#### Collected data entries:
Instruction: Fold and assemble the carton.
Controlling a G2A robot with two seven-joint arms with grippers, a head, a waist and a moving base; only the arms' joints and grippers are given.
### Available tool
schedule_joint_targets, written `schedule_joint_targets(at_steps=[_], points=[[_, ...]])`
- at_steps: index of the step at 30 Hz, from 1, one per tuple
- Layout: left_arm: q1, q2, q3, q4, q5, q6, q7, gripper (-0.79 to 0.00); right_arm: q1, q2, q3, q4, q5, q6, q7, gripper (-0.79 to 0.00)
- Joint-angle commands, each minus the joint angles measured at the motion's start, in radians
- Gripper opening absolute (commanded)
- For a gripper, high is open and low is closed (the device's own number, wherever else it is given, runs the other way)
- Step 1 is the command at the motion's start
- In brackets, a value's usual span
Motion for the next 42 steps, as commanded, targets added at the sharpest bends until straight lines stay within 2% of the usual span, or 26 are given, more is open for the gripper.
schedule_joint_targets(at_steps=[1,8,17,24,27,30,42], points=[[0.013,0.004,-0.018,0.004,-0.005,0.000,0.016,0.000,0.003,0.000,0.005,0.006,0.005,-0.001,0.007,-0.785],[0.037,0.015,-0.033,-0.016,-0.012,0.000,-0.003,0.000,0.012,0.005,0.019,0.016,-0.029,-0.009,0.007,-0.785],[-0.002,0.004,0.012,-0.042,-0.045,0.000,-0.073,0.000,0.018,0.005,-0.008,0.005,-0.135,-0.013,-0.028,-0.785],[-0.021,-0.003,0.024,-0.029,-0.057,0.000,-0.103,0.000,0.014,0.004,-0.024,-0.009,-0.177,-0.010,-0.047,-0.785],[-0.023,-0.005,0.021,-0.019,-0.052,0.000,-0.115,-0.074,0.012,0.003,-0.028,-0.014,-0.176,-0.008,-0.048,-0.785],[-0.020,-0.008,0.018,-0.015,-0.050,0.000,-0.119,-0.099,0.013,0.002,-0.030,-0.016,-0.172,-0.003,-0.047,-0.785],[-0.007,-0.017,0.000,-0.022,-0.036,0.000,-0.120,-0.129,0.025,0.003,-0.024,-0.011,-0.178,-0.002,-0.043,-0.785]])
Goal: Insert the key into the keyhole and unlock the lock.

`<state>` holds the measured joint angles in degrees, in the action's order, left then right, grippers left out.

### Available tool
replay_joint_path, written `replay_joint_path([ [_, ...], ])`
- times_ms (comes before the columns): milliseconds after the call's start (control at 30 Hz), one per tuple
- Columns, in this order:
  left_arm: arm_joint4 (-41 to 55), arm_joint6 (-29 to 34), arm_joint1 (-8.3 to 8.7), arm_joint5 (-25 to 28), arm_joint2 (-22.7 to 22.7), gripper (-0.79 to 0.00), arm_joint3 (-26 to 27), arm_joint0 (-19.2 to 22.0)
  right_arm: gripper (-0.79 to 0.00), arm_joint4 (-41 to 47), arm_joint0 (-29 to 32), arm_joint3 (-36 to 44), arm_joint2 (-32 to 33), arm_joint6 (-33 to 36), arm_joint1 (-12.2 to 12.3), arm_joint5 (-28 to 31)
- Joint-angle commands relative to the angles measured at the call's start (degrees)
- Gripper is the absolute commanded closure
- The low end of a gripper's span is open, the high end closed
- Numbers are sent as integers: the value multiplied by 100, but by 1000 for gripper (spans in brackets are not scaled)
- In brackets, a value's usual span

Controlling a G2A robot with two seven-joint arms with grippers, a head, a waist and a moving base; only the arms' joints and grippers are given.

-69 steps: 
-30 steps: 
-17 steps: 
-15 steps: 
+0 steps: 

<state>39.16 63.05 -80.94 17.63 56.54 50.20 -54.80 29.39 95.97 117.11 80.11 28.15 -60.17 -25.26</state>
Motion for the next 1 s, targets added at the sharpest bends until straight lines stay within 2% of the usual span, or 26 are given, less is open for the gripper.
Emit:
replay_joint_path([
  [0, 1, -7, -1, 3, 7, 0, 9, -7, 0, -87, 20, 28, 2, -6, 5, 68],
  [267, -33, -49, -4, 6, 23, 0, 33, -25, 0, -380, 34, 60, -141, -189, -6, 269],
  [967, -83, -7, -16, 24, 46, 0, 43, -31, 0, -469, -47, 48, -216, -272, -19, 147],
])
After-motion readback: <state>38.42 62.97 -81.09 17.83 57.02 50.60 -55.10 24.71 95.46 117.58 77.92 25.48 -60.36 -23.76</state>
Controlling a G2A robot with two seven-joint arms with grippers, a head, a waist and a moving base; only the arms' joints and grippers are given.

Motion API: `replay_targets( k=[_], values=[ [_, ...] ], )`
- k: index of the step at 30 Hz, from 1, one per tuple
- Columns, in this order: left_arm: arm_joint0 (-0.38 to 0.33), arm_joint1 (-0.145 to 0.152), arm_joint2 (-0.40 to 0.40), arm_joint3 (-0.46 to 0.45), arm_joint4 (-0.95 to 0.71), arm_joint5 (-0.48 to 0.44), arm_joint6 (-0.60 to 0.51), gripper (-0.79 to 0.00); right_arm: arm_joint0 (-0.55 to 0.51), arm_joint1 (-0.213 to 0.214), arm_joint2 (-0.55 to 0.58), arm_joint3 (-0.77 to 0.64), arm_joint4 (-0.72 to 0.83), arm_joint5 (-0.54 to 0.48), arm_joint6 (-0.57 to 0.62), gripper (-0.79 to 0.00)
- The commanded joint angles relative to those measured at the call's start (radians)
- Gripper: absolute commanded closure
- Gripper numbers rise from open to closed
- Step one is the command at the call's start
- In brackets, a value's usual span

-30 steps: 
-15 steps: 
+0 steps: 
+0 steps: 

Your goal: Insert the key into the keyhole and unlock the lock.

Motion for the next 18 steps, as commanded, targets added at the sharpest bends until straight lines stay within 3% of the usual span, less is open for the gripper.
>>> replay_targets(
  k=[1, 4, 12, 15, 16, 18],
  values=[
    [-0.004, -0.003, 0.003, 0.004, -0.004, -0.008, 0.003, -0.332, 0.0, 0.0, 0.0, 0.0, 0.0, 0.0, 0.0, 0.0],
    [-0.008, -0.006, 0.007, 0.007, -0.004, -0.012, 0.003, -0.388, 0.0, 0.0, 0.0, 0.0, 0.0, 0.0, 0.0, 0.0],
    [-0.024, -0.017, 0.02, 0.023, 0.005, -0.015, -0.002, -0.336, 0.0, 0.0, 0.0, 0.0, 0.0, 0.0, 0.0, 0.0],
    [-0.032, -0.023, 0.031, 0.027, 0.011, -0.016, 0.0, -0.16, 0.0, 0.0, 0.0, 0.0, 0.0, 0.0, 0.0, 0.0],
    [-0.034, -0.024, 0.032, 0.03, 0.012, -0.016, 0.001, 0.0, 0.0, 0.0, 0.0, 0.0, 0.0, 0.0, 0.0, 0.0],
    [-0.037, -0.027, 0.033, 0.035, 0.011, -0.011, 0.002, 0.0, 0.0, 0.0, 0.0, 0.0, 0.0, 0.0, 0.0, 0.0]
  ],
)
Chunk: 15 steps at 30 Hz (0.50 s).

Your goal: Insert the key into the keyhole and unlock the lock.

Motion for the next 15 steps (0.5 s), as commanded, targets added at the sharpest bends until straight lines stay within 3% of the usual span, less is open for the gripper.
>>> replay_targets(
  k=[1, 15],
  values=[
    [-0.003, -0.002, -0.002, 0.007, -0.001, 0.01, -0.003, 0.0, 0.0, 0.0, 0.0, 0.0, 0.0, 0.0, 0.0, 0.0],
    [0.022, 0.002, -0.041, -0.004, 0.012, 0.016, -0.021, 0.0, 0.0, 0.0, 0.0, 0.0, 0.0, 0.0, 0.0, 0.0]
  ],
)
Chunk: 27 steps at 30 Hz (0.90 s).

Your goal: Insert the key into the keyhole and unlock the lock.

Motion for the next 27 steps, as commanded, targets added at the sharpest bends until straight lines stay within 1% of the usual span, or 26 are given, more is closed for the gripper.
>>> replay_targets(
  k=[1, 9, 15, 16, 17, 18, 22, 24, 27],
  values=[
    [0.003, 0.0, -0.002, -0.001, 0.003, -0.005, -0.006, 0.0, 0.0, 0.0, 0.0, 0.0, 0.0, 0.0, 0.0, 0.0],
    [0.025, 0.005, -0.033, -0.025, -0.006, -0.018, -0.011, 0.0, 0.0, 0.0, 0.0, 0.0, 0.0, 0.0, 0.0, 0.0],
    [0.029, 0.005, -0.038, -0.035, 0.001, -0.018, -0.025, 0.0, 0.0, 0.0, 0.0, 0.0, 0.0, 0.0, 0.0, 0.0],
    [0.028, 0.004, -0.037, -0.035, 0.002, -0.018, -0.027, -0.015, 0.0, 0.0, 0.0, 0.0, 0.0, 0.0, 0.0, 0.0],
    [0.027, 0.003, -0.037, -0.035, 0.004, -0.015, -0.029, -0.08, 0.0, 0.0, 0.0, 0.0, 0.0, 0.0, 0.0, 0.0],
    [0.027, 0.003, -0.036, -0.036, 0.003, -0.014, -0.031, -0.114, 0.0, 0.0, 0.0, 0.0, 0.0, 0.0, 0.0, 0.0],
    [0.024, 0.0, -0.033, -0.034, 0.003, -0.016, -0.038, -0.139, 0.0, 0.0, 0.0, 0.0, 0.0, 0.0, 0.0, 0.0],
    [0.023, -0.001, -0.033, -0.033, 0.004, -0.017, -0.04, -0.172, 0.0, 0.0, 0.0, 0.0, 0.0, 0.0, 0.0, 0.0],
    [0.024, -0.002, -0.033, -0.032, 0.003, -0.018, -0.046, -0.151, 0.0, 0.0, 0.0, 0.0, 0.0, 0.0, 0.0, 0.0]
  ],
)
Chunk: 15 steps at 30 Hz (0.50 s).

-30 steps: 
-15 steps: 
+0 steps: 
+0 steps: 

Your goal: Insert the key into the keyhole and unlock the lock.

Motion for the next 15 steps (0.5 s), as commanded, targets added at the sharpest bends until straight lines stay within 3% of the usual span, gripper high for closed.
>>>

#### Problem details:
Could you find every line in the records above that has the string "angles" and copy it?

#### Task output:
- Joint-angle commands, each minus the joint angles measured at the motion's start, in radians
`<state>` holds the measured joint angles in degrees, in the action's order, left then right, grippers left out.
- Joint-angle commands relative to the angles measured at the call's start (degrees)
- The commanded joint angles relative to those measured at the call's start (radians)

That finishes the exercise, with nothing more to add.